* AVAILABLE DATA:
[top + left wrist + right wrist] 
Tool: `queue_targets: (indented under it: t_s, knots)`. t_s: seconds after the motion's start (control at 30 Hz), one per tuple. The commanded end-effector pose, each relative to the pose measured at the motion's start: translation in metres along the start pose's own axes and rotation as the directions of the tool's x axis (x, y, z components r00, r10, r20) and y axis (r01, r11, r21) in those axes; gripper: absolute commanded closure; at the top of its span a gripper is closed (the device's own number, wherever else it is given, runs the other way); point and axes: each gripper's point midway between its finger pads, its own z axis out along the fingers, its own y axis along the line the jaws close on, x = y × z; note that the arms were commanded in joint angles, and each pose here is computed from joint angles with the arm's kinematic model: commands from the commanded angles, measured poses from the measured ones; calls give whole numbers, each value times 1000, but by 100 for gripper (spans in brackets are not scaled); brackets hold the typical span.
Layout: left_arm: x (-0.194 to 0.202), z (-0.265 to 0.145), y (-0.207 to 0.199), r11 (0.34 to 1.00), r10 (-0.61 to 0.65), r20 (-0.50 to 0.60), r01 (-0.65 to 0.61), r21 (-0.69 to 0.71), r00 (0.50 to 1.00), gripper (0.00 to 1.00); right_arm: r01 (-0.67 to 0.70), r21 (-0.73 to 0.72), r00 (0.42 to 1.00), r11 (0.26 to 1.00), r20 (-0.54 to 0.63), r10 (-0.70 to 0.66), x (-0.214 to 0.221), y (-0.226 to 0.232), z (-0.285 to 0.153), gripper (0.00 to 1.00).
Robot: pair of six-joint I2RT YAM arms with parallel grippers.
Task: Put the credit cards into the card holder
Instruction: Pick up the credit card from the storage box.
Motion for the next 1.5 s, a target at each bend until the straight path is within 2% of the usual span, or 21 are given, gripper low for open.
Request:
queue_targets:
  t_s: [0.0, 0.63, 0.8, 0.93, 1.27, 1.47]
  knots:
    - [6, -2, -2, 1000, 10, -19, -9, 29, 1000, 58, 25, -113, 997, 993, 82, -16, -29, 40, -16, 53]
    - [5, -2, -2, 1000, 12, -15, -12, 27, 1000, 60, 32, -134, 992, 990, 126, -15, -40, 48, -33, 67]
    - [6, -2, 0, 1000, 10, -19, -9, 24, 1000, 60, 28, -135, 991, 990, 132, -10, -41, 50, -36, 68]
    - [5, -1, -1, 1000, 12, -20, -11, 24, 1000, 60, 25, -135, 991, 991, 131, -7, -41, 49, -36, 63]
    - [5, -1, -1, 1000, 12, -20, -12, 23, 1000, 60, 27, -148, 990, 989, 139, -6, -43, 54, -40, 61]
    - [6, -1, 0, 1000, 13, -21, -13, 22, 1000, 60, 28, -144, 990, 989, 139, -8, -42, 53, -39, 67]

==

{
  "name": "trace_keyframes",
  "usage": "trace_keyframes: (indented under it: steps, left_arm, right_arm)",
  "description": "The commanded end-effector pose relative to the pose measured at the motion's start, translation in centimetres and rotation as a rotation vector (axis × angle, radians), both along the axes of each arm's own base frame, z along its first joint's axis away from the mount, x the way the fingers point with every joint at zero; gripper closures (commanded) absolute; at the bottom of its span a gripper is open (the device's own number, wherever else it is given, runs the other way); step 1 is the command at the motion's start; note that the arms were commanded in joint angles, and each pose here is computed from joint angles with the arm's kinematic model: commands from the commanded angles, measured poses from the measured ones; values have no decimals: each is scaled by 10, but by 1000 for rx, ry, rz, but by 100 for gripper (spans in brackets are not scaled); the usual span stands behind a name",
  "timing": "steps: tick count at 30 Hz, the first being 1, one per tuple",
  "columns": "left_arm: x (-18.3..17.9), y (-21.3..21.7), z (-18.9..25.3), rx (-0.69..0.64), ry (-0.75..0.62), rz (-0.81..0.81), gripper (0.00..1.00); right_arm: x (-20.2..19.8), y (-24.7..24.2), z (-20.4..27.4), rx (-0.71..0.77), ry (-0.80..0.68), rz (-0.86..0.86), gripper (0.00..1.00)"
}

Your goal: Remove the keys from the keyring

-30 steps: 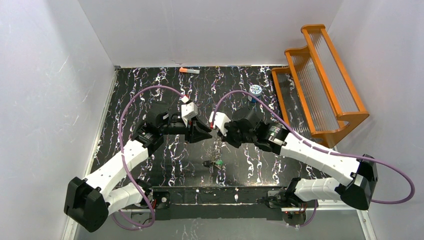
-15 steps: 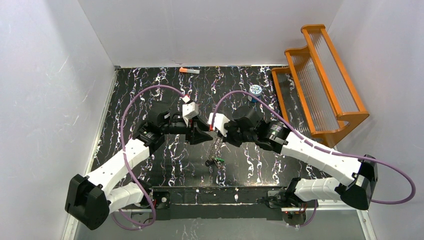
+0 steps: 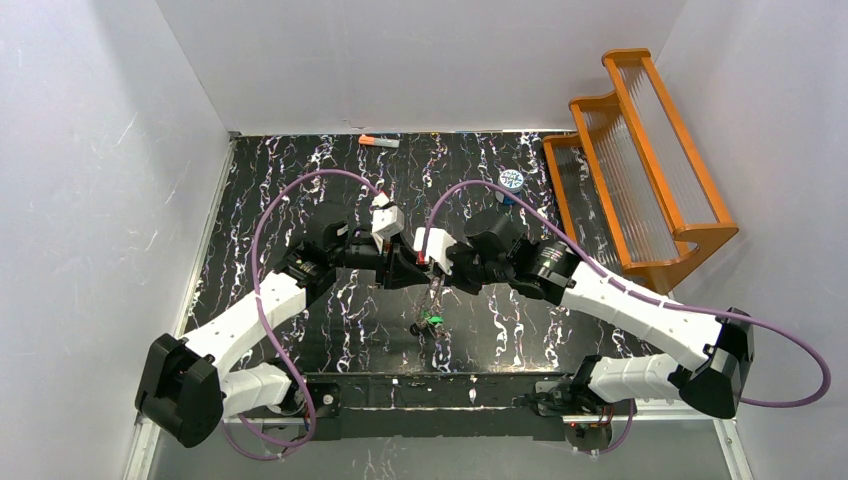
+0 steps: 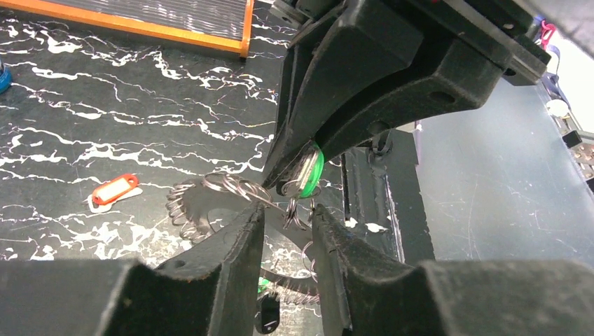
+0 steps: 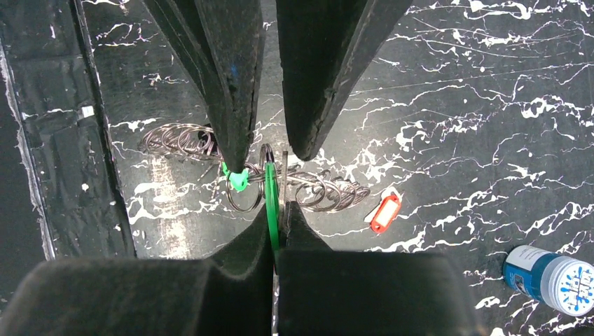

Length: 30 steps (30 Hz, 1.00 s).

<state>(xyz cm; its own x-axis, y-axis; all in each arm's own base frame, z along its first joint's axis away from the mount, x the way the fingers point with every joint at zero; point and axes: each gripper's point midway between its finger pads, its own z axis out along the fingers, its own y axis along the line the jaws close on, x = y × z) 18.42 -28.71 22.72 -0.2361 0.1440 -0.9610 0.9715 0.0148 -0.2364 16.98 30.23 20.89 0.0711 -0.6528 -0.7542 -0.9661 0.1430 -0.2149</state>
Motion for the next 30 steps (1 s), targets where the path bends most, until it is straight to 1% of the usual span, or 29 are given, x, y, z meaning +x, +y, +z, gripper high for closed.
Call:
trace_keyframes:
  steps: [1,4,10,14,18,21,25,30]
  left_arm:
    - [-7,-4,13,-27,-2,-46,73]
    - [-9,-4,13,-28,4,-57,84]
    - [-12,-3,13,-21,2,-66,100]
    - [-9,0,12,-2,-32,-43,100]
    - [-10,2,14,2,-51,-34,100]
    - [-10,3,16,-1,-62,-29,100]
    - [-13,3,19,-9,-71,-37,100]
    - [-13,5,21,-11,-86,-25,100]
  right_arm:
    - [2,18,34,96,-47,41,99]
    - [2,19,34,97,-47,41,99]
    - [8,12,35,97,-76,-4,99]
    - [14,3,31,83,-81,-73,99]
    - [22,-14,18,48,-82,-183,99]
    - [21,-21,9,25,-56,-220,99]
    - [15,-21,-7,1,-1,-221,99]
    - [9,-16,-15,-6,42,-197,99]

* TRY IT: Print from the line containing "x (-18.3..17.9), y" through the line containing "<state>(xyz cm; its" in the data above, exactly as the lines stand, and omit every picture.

* ANSWER TO THIS TASK:
  "columns": "left_arm: x (-18.3..17.9), y (-21.3..21.7), z (-18.9..25.3), rx (-0.69..0.64), ry (-0.75..0.62), rz (-0.81..0.81), gripper (0.00..1.00); right_arm: x (-20.2..19.8), y (-24.7..24.2), z (-20.4..27.4), rx (-0.71..0.77), ry (-0.80..0.68), rz (-0.86..0.86), gripper (0.00..1.00)"
}

Your goal: Remove the keys from the keyring

-30 steps: 
-15 steps: 
+0 steps: 
+0 steps: 
+0 steps: 

Length: 30 steps (30 Hz, 1.00 s).

<state>(xyz cm; its own x-axis, y-axis; all in each arm's own base frame, z along its first joint's axis away from the mount, x the way the fingers point with every joint at zero; point and axes: each gripper's point midway between its finger pads, its own z axis out along the fingers, its own y axis along the line the jaws close on, x = y × z) 18.42 -28.71 22.72 -0.2361 0.1440 -0.9610 0.9715 0.0148 -0.2364 16.98 30.23 20.89 0.0711 -0.6528 -0.7542 -0.9661 0.1430 -0.2149</state>

Nothing else is left to add to this answer.